### Exercise instructions
Tell how many lines in the data hold "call", giving that figure alone.

### Given material
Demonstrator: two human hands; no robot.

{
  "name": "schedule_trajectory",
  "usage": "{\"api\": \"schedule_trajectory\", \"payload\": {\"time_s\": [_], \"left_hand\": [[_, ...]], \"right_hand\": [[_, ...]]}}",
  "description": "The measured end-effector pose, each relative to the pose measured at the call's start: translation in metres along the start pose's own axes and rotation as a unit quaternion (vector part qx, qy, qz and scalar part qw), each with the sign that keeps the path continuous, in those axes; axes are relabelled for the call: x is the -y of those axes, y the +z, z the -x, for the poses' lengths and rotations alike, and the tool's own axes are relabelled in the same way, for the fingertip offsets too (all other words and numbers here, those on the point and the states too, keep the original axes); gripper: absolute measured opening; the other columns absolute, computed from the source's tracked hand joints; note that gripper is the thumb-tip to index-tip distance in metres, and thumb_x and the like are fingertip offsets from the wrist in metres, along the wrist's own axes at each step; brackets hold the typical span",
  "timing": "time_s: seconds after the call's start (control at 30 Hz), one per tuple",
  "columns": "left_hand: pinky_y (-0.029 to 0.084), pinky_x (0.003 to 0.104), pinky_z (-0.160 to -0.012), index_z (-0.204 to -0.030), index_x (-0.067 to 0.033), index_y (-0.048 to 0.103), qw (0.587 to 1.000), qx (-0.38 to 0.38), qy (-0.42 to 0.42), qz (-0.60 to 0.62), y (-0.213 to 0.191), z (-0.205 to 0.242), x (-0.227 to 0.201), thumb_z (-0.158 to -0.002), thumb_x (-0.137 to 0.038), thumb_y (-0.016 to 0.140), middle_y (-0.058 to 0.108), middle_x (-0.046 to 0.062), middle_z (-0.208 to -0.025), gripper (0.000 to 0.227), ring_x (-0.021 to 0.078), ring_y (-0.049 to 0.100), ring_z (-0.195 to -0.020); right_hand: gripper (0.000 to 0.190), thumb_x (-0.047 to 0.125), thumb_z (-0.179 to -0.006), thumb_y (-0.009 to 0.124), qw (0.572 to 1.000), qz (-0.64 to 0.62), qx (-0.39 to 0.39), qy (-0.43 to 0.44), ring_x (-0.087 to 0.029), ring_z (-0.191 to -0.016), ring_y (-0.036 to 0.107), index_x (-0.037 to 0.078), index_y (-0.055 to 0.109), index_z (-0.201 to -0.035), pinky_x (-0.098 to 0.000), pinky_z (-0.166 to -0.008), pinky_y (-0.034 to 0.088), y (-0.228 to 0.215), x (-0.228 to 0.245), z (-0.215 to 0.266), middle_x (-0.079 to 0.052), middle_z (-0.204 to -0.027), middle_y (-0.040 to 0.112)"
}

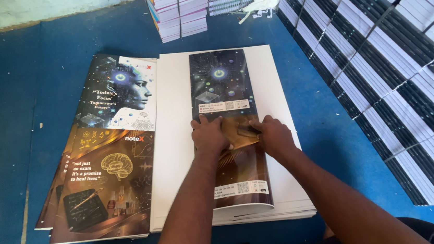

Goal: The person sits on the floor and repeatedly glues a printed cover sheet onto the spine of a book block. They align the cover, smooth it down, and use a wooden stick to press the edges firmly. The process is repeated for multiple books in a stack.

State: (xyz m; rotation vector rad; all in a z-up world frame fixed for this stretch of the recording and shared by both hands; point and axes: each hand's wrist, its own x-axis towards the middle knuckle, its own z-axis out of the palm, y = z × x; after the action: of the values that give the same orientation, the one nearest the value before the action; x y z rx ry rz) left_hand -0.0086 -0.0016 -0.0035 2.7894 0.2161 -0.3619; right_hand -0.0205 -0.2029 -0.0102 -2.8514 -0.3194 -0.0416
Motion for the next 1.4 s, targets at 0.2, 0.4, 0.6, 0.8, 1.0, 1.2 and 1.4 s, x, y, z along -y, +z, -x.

### Response below
2